Julia and her ground crew linked arms in a circle around the 15-ft diameter trunk of the old tree. Gazing up at Luna from the ground for the first time in daylight, Julia exclaimed, “She’s even more beautiful than I thought.” But her voice choked with emotion as she went on, “I understand all of us are governed by different values. I understand that to some people I’m just a dirty tree-hugging hippie. But I can’t imagine being able to take a chainsaw to something like this.” Then she quipped, “I think before anyone could be allowed to cut down something like this they should be mandated to live in it for two years.” There was laughter all around the circle.
Concerns whether Julia would be strong enough to walk after her long ordeal were soon put aside as she fairly danced barefoot down the steep trail. Along the way she commented on the impacts of continuing logging, and paused where the trail skirted the top of the massive New Year’s Eve 1996 mudslide that had destroyed or damaged seven families’ homes in the hamlet of Stafford far below. She scoffed at Pacific Lumber’s contention that the disastrous slide was not a result of the company’s clearcut logging on the steep slopes above the town, but that it was solely due to unusually heavy rainfall that year. She said she had spent two years observing first hand how the foliage and even the pattern of bark on the tree slowed the falling raindrops, lessening its impact on the soil. The ferns and underbrush help gather up the moisture, she said. “All of those little things that get destroyed when they clearcut are part of keeping that from happening,” she said pointing at the gaping slide. “I don’t care how much they pay a scientist to tell me otherwise. I lived it for two years. I saw it with my own eyes.”
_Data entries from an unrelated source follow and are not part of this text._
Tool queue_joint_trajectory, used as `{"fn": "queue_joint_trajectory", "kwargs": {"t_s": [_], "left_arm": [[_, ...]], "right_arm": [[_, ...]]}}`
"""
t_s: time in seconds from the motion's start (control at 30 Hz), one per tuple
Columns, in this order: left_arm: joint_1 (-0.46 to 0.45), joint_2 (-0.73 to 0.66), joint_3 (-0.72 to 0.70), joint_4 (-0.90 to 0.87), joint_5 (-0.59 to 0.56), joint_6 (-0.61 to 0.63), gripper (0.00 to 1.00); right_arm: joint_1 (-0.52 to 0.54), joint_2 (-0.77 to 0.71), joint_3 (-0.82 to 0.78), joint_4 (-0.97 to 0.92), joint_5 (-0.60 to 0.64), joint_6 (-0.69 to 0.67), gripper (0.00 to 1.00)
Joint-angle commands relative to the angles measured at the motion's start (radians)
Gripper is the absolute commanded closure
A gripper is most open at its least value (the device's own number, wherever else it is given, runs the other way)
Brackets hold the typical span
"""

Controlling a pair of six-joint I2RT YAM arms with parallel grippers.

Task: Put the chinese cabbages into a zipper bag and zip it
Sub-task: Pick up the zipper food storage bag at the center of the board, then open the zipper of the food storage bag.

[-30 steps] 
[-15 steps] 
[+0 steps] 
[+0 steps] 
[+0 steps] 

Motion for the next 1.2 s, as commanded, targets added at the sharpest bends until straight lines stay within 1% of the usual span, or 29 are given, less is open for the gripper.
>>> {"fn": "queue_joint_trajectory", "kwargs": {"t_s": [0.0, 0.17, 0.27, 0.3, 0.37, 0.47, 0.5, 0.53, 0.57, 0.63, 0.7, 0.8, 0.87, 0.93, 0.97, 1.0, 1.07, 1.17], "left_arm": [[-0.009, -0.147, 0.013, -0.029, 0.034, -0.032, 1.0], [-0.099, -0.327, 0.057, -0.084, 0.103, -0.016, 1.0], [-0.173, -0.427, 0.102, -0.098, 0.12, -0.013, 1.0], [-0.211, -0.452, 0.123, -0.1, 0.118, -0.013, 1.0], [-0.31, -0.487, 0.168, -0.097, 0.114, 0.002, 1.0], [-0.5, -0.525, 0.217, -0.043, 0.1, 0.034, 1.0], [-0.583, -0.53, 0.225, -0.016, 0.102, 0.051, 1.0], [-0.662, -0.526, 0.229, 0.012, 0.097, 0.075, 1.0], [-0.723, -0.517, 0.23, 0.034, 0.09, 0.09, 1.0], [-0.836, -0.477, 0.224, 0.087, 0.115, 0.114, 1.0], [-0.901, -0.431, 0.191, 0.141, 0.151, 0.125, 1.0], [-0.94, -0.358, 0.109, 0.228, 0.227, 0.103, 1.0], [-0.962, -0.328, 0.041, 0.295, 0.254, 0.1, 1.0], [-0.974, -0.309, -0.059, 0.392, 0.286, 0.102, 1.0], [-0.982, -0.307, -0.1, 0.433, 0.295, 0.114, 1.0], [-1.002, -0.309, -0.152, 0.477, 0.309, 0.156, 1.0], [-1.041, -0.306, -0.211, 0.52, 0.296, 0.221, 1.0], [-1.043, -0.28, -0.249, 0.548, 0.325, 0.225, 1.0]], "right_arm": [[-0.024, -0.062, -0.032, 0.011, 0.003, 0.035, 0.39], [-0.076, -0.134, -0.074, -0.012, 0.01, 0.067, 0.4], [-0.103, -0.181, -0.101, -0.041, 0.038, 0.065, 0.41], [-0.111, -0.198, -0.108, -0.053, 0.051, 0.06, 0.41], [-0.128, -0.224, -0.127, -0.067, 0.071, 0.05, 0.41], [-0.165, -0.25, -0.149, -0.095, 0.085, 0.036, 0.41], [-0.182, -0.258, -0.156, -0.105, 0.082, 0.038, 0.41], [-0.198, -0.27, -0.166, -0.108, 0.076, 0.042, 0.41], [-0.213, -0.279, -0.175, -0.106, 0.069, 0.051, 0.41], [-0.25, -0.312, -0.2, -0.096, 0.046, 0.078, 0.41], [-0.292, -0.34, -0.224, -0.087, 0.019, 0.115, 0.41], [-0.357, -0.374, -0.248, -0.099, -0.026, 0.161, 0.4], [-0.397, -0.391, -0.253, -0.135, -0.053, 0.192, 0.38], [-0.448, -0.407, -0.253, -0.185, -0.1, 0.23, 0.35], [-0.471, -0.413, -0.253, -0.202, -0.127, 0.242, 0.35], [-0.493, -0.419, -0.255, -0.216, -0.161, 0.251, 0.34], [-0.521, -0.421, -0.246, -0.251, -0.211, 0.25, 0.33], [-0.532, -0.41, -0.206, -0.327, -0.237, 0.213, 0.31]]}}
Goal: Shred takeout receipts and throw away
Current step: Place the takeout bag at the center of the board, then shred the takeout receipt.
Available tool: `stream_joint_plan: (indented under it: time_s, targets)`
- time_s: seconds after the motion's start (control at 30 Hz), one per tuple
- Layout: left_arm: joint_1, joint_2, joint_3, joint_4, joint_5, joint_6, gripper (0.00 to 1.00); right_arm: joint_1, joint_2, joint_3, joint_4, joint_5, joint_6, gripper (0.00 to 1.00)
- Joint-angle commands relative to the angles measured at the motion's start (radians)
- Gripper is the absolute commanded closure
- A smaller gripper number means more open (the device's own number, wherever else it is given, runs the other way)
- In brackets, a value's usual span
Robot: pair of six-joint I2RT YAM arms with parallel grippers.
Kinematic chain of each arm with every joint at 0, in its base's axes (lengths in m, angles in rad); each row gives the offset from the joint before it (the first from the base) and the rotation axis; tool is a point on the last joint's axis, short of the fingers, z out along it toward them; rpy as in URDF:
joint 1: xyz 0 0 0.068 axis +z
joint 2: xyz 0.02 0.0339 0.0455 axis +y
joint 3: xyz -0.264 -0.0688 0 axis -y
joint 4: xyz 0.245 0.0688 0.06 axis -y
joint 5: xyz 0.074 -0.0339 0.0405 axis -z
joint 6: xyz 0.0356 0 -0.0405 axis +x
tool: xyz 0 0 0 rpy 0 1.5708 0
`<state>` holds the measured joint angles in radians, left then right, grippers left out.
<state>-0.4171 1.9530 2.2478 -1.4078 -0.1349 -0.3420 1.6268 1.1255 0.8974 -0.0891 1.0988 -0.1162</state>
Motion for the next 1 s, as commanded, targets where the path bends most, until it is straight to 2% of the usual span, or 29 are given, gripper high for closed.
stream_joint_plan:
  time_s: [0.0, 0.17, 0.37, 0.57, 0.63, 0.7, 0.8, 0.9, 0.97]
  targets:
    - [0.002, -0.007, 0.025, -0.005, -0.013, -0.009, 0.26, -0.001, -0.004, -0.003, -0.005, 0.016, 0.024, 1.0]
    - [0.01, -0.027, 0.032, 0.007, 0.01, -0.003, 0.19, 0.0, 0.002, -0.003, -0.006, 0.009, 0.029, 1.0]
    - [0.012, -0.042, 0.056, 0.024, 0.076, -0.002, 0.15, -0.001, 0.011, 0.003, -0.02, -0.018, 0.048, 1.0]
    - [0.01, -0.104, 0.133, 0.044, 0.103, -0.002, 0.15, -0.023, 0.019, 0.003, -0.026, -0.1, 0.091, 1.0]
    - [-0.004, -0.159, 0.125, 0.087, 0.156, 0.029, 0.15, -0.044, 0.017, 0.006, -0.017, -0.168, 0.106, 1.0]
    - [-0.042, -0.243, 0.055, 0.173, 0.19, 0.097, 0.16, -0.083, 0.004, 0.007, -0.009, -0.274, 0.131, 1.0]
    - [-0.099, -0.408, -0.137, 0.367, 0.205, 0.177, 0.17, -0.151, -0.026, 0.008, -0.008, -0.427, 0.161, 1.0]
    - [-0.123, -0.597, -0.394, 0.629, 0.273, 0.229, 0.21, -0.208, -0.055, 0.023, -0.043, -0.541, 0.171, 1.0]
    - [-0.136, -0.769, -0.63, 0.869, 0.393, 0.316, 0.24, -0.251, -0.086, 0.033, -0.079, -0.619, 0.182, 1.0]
It was that slide that resulted in Julia’s tree-sit. When Earth First! Headwaters Forest activists heard chainsaws on the slopes above Stafford the following October, they hiked up to investigate and found a new logging operation under way. By moonlight they discovered the Luna tree, and a young man named Daniel free-climbed a smaller redwood growing from Luna’s roots, then spent the next several days occupying the hollow top of Luna’s broken-off trunk. Loggers felled the tree he had climbed, effectively leaving him no way down, and they threatened to fell the big tree with Daniel in it. But a nocturnal rescue party used rock climbing gear to ascend Luna by the light of the full moon and rig up the tree-sit platform. That’s when Luna got her name. A succession of temporary tree-sitters followed, the last of whom was Julia Hill, a new arrival at the Earth First! base camp. She had no idea then what she was beginning.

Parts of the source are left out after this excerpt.